Given data below:
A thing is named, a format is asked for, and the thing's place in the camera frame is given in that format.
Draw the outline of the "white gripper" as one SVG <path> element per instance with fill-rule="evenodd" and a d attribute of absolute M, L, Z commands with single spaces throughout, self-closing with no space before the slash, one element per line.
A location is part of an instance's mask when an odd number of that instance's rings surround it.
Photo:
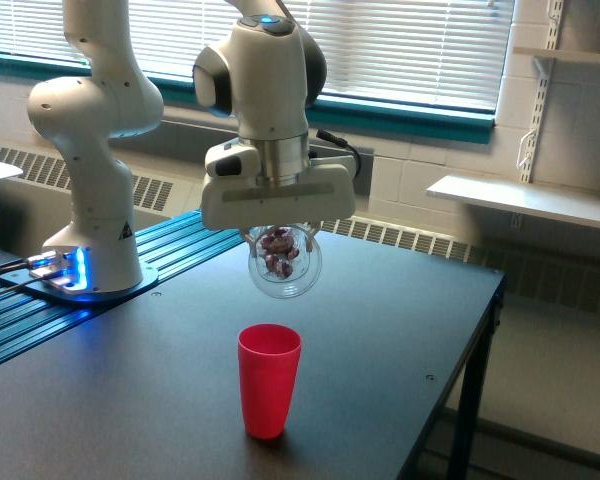
<path fill-rule="evenodd" d="M 293 139 L 281 152 L 267 155 L 232 139 L 207 151 L 205 170 L 204 225 L 241 229 L 248 243 L 257 241 L 259 226 L 304 223 L 305 248 L 312 252 L 321 221 L 355 212 L 356 160 L 351 154 L 310 159 L 306 147 Z"/>

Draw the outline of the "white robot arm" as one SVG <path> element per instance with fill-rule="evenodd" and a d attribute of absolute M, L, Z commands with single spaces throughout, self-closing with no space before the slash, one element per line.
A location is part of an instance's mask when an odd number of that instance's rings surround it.
<path fill-rule="evenodd" d="M 306 108 L 326 80 L 317 43 L 280 1 L 239 1 L 223 42 L 205 47 L 192 77 L 200 105 L 236 119 L 234 139 L 205 156 L 201 209 L 211 230 L 307 223 L 351 216 L 352 156 L 309 153 Z M 71 219 L 45 247 L 66 258 L 56 288 L 104 295 L 144 278 L 135 240 L 133 179 L 109 146 L 157 128 L 164 102 L 134 55 L 125 1 L 67 1 L 67 42 L 89 60 L 87 77 L 37 84 L 28 99 L 35 130 L 61 154 L 71 182 Z"/>

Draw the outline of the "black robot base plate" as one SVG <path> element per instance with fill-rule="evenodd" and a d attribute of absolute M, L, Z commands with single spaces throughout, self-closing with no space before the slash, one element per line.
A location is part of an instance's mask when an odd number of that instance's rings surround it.
<path fill-rule="evenodd" d="M 146 262 L 141 263 L 143 279 L 136 286 L 117 292 L 96 292 L 96 293 L 66 293 L 52 287 L 49 282 L 35 282 L 25 285 L 23 291 L 36 298 L 46 299 L 55 303 L 64 303 L 68 305 L 111 305 L 119 304 L 128 299 L 134 298 L 141 293 L 150 290 L 158 284 L 158 270 Z"/>

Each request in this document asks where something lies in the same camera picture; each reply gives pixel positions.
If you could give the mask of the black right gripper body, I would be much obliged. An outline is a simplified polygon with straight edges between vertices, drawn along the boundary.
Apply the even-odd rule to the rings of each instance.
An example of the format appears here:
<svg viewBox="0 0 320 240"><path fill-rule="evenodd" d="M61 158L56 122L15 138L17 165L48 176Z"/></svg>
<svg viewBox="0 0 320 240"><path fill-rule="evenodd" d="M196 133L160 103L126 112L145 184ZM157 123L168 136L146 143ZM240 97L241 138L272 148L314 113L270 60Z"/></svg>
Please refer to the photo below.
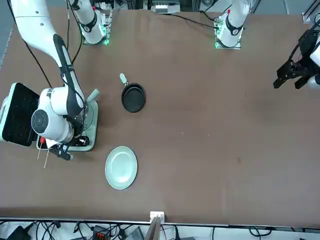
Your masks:
<svg viewBox="0 0 320 240"><path fill-rule="evenodd" d="M65 116L68 122L68 133L65 140L86 140L86 136L82 136L84 130L84 119L81 116L70 117Z"/></svg>

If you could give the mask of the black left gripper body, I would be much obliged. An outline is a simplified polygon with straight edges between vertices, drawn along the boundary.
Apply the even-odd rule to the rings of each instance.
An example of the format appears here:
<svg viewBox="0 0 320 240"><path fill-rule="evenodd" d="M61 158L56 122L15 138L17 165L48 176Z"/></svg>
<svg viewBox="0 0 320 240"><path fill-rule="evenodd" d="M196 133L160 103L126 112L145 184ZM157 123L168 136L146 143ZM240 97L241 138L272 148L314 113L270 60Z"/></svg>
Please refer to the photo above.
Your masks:
<svg viewBox="0 0 320 240"><path fill-rule="evenodd" d="M318 66L310 59L310 55L315 49L319 35L319 30L306 30L299 38L298 43L301 58L298 62L301 66L306 68L318 68Z"/></svg>
End of Given data.
> [Your task]:
Write out the records once more, exactly as they stand, with no images.

> [Solution for this exercise]:
A thing is named, a format is asked for, and the thing's place in the camera frame is given in that format.
Draw the outline of the "white gripper" as one SVG <path> element per instance with fill-rule="evenodd" and a d attribute of absolute M, L, Z commands with single spaces throughout, self-closing with no space before the slash, one element per line.
A location is part of an instance's mask when an odd number of that instance's rings surround it.
Photo:
<path fill-rule="evenodd" d="M 293 139 L 281 152 L 267 155 L 232 139 L 207 151 L 205 170 L 204 225 L 241 229 L 248 243 L 257 241 L 259 226 L 304 223 L 305 248 L 312 252 L 321 221 L 355 212 L 356 160 L 351 154 L 310 159 L 306 147 Z"/>

Draw the outline of the "white robot arm" as one SVG <path> element per instance with fill-rule="evenodd" and a d attribute of absolute M, L, Z commands with single spaces throughout, self-closing with no space before the slash, one element per line.
A location is part of an instance's mask when an odd number of that instance's rings surround it.
<path fill-rule="evenodd" d="M 306 108 L 326 80 L 317 43 L 280 1 L 239 1 L 223 42 L 205 47 L 192 77 L 200 105 L 236 119 L 234 139 L 205 156 L 201 209 L 211 230 L 307 223 L 351 216 L 352 156 L 309 153 Z M 71 219 L 45 247 L 66 258 L 56 288 L 104 295 L 144 278 L 135 240 L 133 179 L 109 146 L 157 128 L 164 102 L 134 55 L 125 1 L 67 1 L 67 42 L 89 60 L 87 77 L 37 84 L 28 99 L 35 130 L 61 154 L 71 182 Z"/>

Draw the outline of the "black robot base plate" as one SVG <path> element per instance with fill-rule="evenodd" and a d attribute of absolute M, L, Z commands with single spaces throughout, self-closing with no space before the slash, one element per line.
A location is part of an instance's mask when an odd number of that instance's rings surround it.
<path fill-rule="evenodd" d="M 146 262 L 141 263 L 143 279 L 136 286 L 117 292 L 96 292 L 96 293 L 66 293 L 52 287 L 49 282 L 35 282 L 25 285 L 23 291 L 36 298 L 46 299 L 55 303 L 64 303 L 68 305 L 111 305 L 119 304 L 128 299 L 134 298 L 141 293 L 150 290 L 158 284 L 158 270 Z"/>

Each request in this document asks where something lies in the same camera picture; each reply gives pixel positions.
If you could give the mask of the black right gripper body, I would be much obliged. An outline is a simplified polygon with straight edges between vertices, drawn along the boundary.
Apply the even-odd rule to the rings of each instance.
An example of the format appears here:
<svg viewBox="0 0 320 240"><path fill-rule="evenodd" d="M61 158L56 122L15 138L17 165L48 176Z"/></svg>
<svg viewBox="0 0 320 240"><path fill-rule="evenodd" d="M196 133L160 103L126 112L145 184ZM157 123L168 136L146 143ZM240 97L241 138L272 148L314 113L270 60Z"/></svg>
Please refer to the photo below.
Your masks:
<svg viewBox="0 0 320 240"><path fill-rule="evenodd" d="M65 116L68 122L68 133L65 140L86 140L86 136L82 136L84 130L84 119L81 116L70 117Z"/></svg>

If you could give the mask of the black left gripper body, I would be much obliged. An outline is a simplified polygon with straight edges between vertices, drawn along the boundary.
Apply the even-odd rule to the rings of each instance.
An example of the format appears here:
<svg viewBox="0 0 320 240"><path fill-rule="evenodd" d="M61 158L56 122L15 138L17 165L48 176Z"/></svg>
<svg viewBox="0 0 320 240"><path fill-rule="evenodd" d="M196 133L160 103L126 112L145 184ZM157 123L168 136L146 143ZM240 97L241 138L272 148L314 113L270 60Z"/></svg>
Please refer to the photo above.
Your masks:
<svg viewBox="0 0 320 240"><path fill-rule="evenodd" d="M318 66L310 59L310 55L315 49L319 35L319 30L306 30L299 38L298 43L301 58L298 62L301 66L306 68L318 68Z"/></svg>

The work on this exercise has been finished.